Below are records; work out how many of their lines contain "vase" and give only that number.

- Opening Delimiter -

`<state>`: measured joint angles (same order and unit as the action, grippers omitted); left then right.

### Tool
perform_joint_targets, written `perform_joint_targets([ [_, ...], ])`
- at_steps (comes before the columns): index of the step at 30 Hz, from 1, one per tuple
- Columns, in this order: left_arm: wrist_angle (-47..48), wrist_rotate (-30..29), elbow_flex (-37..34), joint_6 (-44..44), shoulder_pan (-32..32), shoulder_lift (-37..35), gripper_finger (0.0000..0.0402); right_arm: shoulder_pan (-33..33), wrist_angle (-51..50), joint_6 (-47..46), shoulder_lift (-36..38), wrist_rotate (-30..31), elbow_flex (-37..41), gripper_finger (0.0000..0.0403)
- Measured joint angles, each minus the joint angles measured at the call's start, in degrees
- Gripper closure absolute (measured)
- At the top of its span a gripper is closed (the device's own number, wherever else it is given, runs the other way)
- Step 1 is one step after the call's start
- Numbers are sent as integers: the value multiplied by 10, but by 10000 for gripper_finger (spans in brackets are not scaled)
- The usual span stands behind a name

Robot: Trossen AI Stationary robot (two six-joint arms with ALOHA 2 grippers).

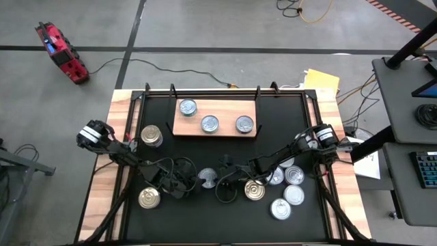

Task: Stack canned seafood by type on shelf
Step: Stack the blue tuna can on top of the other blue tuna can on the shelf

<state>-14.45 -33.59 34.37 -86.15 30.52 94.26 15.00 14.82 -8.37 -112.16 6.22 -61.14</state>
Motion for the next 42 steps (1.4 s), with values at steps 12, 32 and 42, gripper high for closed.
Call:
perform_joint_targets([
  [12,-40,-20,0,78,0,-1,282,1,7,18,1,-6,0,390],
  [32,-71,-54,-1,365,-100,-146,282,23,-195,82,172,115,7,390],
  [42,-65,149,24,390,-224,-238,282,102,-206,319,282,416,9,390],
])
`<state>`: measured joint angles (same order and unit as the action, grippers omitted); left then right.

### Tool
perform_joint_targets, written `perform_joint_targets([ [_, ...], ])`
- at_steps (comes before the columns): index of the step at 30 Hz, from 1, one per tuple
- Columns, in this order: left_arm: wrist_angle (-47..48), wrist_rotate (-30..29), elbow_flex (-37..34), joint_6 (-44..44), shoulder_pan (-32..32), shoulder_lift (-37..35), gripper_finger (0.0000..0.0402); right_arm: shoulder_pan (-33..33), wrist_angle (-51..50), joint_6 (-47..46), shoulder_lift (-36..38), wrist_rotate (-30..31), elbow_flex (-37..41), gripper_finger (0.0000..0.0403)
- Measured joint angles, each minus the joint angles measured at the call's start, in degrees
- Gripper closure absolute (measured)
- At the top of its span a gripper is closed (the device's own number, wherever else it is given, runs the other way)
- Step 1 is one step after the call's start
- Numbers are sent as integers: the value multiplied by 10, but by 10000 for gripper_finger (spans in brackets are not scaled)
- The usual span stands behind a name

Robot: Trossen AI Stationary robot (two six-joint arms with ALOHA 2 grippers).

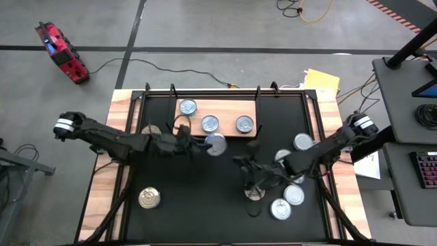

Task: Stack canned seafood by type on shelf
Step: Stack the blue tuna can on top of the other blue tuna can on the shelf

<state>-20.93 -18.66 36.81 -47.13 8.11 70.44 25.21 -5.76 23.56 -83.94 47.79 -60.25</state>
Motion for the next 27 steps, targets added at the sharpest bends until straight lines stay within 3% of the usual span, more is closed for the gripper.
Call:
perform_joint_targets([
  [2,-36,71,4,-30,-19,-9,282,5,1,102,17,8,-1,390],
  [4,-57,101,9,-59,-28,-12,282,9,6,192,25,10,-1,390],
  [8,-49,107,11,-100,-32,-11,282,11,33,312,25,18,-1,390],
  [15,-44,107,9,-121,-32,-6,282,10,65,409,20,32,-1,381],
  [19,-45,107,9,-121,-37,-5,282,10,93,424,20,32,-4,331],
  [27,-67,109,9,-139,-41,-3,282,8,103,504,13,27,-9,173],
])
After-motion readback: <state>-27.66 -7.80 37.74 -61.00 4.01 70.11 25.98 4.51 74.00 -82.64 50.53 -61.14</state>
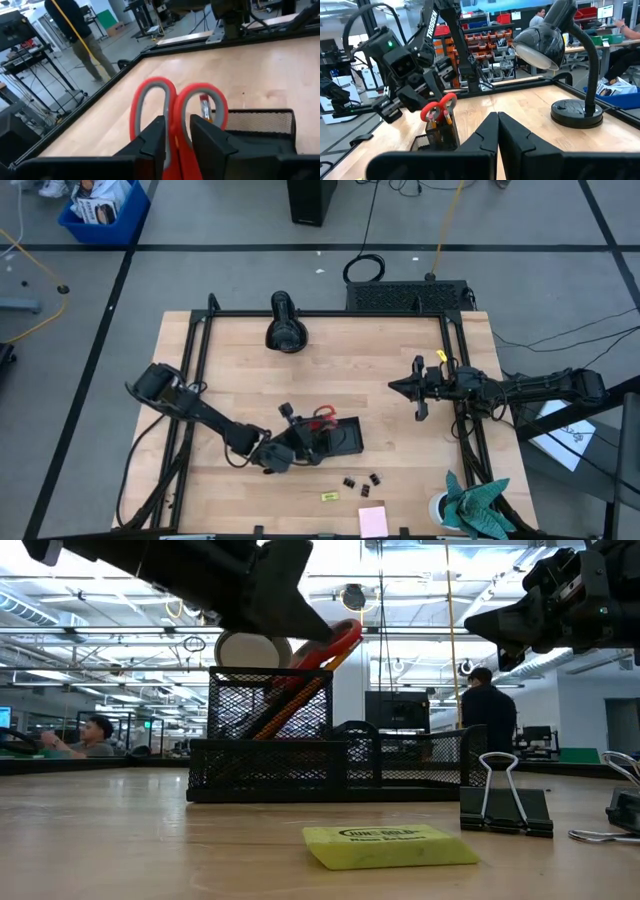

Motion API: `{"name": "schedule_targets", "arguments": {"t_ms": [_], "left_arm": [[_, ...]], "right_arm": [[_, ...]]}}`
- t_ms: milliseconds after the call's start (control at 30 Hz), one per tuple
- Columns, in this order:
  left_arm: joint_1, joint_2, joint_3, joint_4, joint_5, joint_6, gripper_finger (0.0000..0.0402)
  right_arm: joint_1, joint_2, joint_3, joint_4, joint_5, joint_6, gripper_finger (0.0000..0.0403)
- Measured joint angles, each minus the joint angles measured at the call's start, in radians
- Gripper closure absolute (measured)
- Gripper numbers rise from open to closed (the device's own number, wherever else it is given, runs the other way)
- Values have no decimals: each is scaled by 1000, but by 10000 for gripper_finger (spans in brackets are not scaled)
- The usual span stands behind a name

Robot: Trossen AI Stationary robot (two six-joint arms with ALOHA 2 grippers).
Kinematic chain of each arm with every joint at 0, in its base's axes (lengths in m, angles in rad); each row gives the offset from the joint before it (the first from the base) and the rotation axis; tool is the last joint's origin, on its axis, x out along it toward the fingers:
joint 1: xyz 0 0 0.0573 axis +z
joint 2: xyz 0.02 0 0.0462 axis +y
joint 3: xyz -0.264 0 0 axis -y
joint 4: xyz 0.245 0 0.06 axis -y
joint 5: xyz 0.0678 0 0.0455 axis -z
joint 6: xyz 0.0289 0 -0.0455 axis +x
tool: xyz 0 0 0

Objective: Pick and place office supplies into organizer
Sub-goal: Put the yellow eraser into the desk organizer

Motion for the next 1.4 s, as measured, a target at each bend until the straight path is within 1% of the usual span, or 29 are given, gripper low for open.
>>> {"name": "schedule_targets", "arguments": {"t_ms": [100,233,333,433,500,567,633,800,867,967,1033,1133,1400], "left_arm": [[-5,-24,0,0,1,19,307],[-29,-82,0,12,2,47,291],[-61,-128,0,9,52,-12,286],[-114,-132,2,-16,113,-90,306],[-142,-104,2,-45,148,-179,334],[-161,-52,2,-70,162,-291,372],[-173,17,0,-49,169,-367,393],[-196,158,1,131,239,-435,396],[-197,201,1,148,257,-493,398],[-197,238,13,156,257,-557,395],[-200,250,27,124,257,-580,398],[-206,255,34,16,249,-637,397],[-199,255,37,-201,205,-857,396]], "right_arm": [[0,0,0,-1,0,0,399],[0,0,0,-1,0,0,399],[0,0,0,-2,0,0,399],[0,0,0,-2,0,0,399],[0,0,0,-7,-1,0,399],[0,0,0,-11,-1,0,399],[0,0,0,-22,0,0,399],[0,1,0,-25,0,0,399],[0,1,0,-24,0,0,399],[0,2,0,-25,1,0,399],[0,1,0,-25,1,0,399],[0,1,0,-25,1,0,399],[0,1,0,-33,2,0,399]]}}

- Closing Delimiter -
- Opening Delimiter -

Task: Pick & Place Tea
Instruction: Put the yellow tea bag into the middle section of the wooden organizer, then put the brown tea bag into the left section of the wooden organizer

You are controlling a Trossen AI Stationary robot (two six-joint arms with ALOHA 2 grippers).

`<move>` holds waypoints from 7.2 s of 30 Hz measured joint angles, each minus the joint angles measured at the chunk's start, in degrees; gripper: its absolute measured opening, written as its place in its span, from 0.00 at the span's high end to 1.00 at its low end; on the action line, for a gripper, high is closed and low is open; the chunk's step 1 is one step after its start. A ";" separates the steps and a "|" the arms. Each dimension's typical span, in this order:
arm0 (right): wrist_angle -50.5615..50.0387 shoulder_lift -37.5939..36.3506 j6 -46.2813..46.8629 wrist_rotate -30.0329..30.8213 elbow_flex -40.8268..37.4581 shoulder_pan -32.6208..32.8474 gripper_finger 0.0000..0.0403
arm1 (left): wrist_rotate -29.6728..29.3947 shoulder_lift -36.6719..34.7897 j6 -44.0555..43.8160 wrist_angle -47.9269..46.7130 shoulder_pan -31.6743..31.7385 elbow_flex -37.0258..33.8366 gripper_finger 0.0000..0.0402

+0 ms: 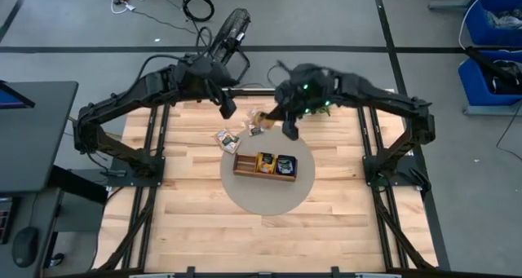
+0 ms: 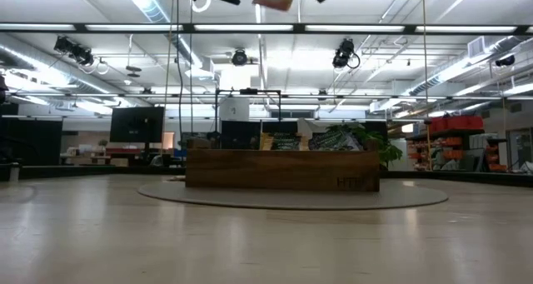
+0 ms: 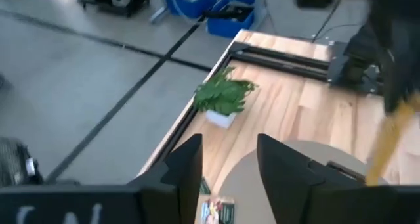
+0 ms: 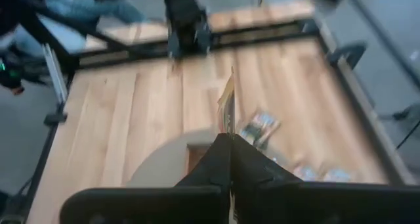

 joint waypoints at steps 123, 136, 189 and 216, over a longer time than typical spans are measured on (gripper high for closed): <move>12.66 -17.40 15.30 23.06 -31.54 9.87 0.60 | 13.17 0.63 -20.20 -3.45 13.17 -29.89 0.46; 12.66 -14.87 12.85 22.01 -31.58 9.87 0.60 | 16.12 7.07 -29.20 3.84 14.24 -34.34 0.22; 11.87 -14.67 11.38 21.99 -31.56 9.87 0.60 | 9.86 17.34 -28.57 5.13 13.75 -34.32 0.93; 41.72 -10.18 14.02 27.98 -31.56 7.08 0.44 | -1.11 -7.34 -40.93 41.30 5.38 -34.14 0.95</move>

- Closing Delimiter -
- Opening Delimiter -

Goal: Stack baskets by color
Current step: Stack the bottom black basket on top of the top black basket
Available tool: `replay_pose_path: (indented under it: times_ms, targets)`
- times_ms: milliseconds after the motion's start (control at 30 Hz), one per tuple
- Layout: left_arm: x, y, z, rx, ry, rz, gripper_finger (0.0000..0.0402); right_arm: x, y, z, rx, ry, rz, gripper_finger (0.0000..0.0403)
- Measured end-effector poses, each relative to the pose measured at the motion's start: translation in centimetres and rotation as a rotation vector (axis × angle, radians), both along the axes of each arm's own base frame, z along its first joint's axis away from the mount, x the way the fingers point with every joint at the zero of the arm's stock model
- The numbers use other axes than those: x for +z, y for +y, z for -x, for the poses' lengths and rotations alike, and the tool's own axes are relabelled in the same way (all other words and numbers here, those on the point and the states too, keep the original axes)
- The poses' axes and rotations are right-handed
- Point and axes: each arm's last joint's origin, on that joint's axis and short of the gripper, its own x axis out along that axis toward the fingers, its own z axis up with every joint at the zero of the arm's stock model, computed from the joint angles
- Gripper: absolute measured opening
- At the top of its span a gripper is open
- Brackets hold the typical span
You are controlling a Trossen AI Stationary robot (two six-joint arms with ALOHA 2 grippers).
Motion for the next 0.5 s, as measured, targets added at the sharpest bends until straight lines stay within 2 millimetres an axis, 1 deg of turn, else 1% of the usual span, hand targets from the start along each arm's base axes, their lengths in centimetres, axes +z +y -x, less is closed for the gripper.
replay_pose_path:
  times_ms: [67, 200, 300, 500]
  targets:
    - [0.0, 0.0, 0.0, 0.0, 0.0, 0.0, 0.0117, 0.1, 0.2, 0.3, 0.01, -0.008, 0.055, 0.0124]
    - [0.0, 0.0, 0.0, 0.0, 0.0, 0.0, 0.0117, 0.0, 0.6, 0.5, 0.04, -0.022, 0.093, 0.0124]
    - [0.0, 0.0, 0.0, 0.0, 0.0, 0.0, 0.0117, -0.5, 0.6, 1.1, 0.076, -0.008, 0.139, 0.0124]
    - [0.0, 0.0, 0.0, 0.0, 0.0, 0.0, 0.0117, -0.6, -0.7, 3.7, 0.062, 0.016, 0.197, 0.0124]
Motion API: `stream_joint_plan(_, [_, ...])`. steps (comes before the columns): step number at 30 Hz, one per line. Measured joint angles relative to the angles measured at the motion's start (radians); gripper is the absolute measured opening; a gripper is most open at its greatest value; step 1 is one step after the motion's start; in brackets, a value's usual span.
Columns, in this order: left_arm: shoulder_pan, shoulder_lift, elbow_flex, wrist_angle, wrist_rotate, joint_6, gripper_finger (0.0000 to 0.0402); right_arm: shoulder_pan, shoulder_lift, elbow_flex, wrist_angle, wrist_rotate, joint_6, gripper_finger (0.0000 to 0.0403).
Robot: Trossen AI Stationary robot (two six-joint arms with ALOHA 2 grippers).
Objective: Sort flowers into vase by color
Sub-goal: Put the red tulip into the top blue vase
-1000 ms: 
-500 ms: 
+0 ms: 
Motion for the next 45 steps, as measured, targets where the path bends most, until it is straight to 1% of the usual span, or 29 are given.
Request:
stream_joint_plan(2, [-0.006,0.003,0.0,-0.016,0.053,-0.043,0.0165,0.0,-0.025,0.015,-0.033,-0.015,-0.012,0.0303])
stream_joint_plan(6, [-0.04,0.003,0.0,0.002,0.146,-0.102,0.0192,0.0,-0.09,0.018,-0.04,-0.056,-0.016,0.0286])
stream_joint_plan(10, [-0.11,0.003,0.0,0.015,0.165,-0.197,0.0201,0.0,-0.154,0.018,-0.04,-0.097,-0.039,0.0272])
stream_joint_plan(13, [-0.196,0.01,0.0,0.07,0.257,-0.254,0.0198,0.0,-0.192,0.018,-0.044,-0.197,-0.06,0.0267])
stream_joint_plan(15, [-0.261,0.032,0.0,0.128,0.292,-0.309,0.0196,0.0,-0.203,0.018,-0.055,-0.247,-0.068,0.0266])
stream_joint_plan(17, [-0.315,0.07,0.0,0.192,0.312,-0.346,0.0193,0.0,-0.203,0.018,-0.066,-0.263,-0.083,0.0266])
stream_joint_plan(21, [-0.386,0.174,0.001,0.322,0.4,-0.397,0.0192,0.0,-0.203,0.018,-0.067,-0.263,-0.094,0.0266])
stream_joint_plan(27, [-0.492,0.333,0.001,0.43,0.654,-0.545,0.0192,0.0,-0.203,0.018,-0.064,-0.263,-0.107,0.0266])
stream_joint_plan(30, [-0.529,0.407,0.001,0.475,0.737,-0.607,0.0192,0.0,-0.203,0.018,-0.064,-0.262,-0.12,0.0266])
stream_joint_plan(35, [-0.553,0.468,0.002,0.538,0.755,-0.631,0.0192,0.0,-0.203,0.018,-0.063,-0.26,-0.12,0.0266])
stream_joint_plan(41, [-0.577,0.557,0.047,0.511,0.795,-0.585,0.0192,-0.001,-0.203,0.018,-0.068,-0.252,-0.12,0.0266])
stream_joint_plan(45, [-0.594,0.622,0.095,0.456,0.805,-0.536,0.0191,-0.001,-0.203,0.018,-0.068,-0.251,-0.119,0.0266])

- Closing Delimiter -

> EXERCISE RESULT: 2